TO DO – From the entries that follow, report every line in which "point" occurs.

────────────────────

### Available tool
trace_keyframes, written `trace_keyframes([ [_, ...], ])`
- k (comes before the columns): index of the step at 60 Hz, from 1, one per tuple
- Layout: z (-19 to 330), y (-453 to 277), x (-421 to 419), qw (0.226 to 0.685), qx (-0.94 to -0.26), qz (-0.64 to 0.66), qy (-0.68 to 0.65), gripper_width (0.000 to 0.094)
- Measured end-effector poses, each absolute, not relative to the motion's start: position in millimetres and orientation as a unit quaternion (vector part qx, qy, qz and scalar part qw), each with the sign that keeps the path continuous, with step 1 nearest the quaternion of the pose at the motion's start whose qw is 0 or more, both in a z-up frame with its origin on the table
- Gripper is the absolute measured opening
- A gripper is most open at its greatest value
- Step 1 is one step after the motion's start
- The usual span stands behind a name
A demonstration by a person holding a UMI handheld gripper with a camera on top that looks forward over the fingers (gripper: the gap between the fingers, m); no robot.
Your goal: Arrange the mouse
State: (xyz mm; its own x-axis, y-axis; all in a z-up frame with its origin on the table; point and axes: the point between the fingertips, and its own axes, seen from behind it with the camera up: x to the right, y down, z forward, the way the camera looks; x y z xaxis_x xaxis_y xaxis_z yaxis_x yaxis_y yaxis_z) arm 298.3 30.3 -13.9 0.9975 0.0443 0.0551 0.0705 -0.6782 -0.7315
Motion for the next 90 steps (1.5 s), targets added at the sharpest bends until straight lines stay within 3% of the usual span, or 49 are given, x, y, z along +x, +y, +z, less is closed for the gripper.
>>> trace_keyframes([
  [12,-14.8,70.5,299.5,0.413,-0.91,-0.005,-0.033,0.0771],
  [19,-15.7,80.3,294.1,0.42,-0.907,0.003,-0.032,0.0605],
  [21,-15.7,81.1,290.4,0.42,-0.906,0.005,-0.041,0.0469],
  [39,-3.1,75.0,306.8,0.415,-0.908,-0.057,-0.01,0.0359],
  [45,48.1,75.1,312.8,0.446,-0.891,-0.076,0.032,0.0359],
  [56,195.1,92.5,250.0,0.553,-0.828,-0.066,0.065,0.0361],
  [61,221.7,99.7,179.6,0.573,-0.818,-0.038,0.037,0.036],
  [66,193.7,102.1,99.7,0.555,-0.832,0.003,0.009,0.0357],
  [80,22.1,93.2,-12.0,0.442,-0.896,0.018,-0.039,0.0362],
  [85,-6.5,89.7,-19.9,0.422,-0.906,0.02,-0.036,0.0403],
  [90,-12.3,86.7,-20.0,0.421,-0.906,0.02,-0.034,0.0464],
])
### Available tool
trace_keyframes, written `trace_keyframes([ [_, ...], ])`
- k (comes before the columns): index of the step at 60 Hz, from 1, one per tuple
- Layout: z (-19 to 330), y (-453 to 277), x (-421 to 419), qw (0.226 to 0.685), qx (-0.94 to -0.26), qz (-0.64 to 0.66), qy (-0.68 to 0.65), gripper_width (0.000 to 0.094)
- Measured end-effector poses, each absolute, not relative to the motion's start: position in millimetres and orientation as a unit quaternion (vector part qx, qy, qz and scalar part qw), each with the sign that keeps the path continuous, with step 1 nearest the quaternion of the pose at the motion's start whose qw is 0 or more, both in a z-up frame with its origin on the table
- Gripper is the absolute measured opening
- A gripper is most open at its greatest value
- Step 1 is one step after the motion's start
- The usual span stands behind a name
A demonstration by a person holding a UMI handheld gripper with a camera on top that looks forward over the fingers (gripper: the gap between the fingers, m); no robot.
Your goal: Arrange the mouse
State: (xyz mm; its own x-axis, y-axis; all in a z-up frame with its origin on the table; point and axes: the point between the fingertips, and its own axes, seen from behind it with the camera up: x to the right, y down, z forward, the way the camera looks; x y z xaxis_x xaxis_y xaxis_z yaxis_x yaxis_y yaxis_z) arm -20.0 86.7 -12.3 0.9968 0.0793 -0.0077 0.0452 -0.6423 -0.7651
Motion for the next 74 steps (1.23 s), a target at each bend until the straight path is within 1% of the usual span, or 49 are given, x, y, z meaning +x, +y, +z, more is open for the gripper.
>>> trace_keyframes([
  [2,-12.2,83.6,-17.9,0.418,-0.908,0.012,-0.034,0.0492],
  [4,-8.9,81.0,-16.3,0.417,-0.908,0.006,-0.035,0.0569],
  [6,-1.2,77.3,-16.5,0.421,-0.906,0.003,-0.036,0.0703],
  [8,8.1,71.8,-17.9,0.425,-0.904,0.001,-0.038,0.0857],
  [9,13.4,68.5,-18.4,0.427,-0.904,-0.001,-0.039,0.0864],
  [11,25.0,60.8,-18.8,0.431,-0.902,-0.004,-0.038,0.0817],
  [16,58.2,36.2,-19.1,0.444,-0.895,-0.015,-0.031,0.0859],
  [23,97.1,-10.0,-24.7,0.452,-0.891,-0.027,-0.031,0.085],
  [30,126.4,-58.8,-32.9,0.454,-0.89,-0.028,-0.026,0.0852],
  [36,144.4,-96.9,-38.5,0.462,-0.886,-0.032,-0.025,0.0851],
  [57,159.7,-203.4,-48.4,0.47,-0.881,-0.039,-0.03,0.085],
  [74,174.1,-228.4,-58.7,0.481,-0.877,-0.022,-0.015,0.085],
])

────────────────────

SOLUTION TO THE PROBLEM –
State: (xyz mm; its own x-axis, y-axis; all in a z-up frame with its origin on the table; point and axes: the point between the fingertips, and its own axes, seen from behind it with the camera up: x to the right, y down, z forward, the way the camera looks; x y z xaxis_x xaxis_y xaxis_z yaxis_x yaxis_y yaxis_z) arm 298.3 30.3 -13.9 0.9975 0.0443 0.0551 0.0705 -0.6782 -0.7315
State: (xyz mm; its own x-axis, y-axis; all in a z-up frame with its origin on the table; point and axes: the point between the fingertips, and its own axes, seen from behind it with the camera up: x to the right, y down, z forward, the way the camera looks; x y z xaxis_x xaxis_y xaxis_z yaxis_x yaxis_y yaxis_z) arm -20.0 86.7 -12.3 0.9968 0.0793 -0.0077 0.0452 -0.6423 -0.7651

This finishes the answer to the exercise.